Produce as output only the lines below starting at the line with "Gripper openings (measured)" and continuing through the line with "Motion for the", each one exactly as written.

:: AVAILABLE DATA

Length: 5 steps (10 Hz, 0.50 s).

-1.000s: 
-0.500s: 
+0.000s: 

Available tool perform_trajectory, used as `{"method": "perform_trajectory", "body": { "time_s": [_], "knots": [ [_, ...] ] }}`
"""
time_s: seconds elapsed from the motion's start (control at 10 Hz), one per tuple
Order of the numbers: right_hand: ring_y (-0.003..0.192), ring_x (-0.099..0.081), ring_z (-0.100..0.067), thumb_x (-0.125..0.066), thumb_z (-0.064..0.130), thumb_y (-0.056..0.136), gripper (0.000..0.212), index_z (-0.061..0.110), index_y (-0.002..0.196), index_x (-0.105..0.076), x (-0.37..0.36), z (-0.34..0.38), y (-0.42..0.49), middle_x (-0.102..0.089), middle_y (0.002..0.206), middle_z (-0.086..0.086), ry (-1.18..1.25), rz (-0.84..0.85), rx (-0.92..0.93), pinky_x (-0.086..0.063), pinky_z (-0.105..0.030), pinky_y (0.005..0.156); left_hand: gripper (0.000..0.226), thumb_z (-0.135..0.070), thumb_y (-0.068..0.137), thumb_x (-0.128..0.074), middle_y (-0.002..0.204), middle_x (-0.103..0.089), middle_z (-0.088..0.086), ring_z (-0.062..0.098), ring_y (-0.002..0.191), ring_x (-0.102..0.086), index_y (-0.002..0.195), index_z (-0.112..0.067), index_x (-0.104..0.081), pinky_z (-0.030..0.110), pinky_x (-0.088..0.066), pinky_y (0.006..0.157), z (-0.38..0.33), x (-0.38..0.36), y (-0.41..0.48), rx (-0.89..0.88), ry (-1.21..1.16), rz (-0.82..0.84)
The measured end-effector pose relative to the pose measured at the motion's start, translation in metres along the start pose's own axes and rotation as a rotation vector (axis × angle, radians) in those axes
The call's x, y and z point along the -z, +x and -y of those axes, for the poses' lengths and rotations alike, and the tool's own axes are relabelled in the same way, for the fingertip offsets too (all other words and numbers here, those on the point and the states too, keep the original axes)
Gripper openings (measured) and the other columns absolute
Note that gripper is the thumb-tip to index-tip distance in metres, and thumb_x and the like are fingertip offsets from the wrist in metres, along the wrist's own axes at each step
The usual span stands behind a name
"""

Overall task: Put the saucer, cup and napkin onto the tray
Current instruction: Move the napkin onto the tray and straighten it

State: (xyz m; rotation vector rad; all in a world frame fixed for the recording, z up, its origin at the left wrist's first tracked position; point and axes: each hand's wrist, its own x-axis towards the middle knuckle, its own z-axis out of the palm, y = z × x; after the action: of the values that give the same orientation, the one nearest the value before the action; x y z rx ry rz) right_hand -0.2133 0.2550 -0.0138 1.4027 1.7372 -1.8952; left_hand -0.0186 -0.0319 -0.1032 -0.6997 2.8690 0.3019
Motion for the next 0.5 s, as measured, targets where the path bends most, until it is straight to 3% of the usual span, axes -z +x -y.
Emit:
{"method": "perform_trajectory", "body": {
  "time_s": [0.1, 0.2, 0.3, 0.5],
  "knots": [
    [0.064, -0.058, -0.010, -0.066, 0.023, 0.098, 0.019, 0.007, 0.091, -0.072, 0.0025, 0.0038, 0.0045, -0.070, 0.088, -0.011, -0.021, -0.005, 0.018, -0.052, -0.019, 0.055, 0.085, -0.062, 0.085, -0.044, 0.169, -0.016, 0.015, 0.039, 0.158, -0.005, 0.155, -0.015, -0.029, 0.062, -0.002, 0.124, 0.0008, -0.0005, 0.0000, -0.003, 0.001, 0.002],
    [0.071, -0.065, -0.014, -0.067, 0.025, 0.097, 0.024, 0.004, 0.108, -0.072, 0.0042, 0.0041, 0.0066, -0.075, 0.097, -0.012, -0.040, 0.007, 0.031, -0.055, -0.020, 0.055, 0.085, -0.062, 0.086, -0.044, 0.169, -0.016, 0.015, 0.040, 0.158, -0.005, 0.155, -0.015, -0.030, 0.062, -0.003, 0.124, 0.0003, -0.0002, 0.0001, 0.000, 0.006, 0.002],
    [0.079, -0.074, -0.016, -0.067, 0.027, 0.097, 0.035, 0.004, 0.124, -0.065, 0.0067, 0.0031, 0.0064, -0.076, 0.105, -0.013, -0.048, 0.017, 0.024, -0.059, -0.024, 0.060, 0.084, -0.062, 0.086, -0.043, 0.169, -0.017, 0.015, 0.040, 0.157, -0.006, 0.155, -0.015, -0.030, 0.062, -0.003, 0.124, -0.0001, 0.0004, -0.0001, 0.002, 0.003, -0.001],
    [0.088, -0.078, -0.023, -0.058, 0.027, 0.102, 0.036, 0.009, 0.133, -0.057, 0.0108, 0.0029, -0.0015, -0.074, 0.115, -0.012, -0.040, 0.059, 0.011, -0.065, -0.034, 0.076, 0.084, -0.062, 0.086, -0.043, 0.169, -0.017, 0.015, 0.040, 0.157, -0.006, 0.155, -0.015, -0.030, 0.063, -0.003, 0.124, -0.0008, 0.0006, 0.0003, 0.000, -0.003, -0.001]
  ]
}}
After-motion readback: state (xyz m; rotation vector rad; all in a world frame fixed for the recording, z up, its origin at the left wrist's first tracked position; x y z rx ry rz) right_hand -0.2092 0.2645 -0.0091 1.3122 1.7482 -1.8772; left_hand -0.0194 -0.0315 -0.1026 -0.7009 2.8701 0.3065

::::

## RESPONSE TO THE TASK
Gripper openings (measured) and the other columns absolute
Note that gripper is the thumb-tip to index-tip distance in metres, and thumb_x and the like are fingertip offsets from the wrist in metres, along the wrist's own axes at each step
The usual span stands behind a name
"""

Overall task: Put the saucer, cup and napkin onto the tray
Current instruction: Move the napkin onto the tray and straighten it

State: (xyz m; rotation vector rad; all in a world frame fixed for the recording, z up, its origin at the left wrist's first tracked position; point and axes: each hand's wrist, its own x-axis towards the middle knuckle, its own z-axis out of the palm, y = z × x; after the action: of the values that give the same orientation, the one nearest the value before the action; x y z rx ry rz) right_hand -0.2133 0.2550 -0.0138 1.4027 1.7372 -1.8952; left_hand -0.0186 -0.0319 -0.1032 -0.6997 2.8690 0.3019
Motion for the next 0.5 s, as measured, targets where the path bends most, until it is straight to 3% of the usual span, axes -z +x -y.

There is no more to this exercise.